You're completely ignoring even the argument you're supposedly commenting,let alone the point it makes. You're parroting cliches while purposely turning a blind eye to the point made in the blog that yes C can be memory safe. Likewise, Rust also has CVEs due to memory safety bugs. So, beyond these cliches, what exactly are you trying to argue?
In fact a reasonable compromise is possible: rust is perfectly capable of interoperating with the C languages.
I doubt you work on software for a living, because not only are you arguing a problem in a desperate need for a solution but also no one in their right mind would think it is a good idea to double the tech stacks and development environments and pipelines and everything, and with that greatly increase the cognitive load require to develop even the simplest features, just to... For what exactly? What exactly is your value proposition, and what tradeoffs, if any, you took into account?
You are free to do whatever you feel like doing in your pet projects. Rewrite them in as many languages you feel like using. In professional settings where managers have to hire people and have time and cash budgets and have to show bugs and features being finished, this sort of nonsense doesn't fly.

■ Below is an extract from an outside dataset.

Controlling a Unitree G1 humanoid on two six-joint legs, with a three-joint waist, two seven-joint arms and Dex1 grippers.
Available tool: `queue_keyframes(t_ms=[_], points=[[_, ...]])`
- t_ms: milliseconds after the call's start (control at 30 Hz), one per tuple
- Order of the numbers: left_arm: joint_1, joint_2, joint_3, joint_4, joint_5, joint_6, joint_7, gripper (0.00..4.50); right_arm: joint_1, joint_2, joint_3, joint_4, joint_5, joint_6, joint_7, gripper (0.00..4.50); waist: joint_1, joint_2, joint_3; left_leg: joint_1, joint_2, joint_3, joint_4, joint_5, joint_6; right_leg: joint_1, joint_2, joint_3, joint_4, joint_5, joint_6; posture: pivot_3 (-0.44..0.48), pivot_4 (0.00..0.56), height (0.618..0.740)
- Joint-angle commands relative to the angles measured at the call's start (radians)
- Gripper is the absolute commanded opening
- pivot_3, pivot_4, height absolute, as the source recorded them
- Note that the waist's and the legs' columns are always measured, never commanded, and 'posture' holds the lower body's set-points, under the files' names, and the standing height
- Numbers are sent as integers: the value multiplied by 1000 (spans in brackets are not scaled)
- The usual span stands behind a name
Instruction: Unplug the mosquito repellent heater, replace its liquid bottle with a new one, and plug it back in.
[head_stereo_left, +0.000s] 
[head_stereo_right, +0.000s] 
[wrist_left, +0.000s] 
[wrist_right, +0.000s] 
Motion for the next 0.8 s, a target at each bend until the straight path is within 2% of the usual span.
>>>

The core principle of computer-science is to continue moving forward with tech, and to leave behind the stuff that doesn’t work.
I'm not sure you realize you're proving OP's point.
Rewriting projects from scratch by definition represent big step backwards because you're wasting resources to deliver barely working projects that have a fraction of the features that the legacy production code already delivered and reached a stable state.
And you are yet to present a single upside, if there is even one.
At this point it’s literally easier to slowly port to a better language than it is to try and ‘fix’ C/C++.
You are just showing the world you failed to read the article.
Also, it's telling that you opt to frame the problem as "a project is written in C instead of instead of actually secure and harden existing projects.
The problem isn’t a principle of a computer science, but one of just safety.
I think you missed the point entirely.
You can focus all you want in artificial Ivory tower scenarios, such as a hypothetical ability to rewrite everything from scratch with the latest and greatest tech stacks. Back in the real world, that is a practical impossibility in virtually all scenarios, and a renowned project killer.
In addition, the point stressed in the article is that you can add memory safety features even to C programs.
Also, who said this is a principle of computer science?
Anyone who devotes any resource learning software engineering.
Here's a somewhat popular essay in the subject:
https://www.joelonsoftware.com/2000/04/06/things-you-should-never-do-part-i/
$1500/year sounds an awful lot for a site that barely receives any updates even from the public.
What efforts are being developed to lower operational costs?